Jika salah seorang dari kita misalnya memakai pakaian olahraga, maka ia akan mendapati dirinya merasa bersemangat, lincah dan gesit. Jika memakai pakaian ulama, maka ia akan mendapati dalam dirinya perasaan berwibawa. Jika memakai pakaian tentara dan prajurit, maka dia mendapati dalam dirinya perasaan kuat, tegas dan sikap-sikap seorang prajurit, tidak lembek dan juga tidak bersikap dengan sikap-sikap lain yang tidak sesuai dengan para tentara. Maka tidak diragukan lagi bahwa pakaian memiliki pengaruh, dan bahwasanya apa yang seseorang dapatkan pada lahiriyahnya, niscaya akan berpengaruh pada batiniyah dan hatinya.

Jika anda masuk ke sebuah negeri yang engkau tidak mengenal penduduknya, bahasanya, penampilan mereka berbeda dengan penampilanmu, bahasa mereka berbeda dengan bahasamu. Lalu anda duduk di sebuah aula yang besar yang di dalamnya ada orang-orang yang berbeda dengan anda dalam segala hal, dan anda adalah orang yang asing di tengah-tengah mereka, lalu masuk ke dalam aula tersebut seseorang yang memakai pakaian seperti yang anda pakai, bukankah anda akan mendapati pada diri anda kecondongan (perasaan senang) yang besar kepada orang tersebut? tidak ragu lagi pasti anda akan merasakan hal itu.

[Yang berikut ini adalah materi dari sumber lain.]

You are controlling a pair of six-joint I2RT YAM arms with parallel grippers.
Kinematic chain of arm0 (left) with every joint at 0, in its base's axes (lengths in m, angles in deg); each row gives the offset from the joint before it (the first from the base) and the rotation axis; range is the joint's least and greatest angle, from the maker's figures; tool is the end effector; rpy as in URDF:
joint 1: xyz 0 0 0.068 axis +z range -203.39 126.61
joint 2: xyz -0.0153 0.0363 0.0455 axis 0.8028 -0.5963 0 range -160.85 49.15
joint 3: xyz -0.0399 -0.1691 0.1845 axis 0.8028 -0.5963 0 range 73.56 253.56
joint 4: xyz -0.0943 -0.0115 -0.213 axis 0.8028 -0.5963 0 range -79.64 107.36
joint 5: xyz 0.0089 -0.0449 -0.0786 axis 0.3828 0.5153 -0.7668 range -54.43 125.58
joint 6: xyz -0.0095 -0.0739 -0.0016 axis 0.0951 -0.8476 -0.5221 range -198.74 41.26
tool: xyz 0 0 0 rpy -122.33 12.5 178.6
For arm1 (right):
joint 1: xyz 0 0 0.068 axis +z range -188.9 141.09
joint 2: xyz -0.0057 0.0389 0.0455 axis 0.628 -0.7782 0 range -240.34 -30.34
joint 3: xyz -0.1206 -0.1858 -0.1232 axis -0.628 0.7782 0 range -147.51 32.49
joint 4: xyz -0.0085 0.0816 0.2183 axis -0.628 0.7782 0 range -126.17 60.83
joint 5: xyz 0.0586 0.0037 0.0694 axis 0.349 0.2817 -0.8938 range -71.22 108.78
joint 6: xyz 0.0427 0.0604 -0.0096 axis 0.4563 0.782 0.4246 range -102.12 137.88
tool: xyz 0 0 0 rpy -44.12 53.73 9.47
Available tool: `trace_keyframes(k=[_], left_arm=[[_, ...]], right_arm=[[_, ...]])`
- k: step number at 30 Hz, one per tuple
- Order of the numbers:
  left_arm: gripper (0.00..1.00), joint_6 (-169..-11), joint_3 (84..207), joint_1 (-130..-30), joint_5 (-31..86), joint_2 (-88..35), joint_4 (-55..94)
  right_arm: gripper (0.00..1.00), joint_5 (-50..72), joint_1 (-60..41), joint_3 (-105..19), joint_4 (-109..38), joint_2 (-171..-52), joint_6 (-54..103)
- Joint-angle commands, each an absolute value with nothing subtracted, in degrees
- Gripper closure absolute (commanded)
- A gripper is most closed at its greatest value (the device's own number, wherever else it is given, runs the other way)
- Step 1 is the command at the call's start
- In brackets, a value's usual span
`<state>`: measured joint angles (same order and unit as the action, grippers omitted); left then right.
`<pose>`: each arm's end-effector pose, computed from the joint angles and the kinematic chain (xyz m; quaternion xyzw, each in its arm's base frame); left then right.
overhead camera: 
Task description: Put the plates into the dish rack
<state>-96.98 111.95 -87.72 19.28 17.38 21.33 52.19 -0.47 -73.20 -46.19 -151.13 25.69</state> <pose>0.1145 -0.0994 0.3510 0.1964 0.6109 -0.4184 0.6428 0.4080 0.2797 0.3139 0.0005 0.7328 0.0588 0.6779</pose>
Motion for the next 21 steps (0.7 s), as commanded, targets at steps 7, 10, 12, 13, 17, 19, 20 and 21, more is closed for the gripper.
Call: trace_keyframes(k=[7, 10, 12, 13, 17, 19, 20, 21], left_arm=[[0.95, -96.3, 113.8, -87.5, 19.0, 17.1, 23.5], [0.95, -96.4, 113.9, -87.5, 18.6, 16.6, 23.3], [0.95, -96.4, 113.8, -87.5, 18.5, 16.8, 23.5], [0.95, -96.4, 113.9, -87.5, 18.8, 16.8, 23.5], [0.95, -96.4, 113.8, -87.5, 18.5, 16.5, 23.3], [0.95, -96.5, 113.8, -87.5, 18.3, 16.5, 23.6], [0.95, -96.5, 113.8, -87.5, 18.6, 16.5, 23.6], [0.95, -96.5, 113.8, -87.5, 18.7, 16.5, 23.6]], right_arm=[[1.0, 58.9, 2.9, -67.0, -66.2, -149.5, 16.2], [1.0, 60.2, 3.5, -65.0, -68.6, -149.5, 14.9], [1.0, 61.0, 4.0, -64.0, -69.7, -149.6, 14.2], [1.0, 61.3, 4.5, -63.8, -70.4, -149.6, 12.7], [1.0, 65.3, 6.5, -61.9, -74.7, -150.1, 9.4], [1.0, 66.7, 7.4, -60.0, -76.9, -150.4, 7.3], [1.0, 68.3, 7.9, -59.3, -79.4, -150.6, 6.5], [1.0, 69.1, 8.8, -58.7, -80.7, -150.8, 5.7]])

Demikian juga seandainya anda melihat di antara orang-orang yang hadir tersebut orang yang memakai jam tangan seperti jam tangan anda, peci seperti peci anda, seragam seperti seragam anda, mobil seperti mobil anda dan berpenampilan seperti anda, bukankah anda merasakan kecondongan terhadap orang tersebut, sekalipun anda berusaha untuk menguasai dirimu agar tidak menyukainya dan condong kepadanya? Tidak ragu lagi, pasti anda merasakan yang demikian.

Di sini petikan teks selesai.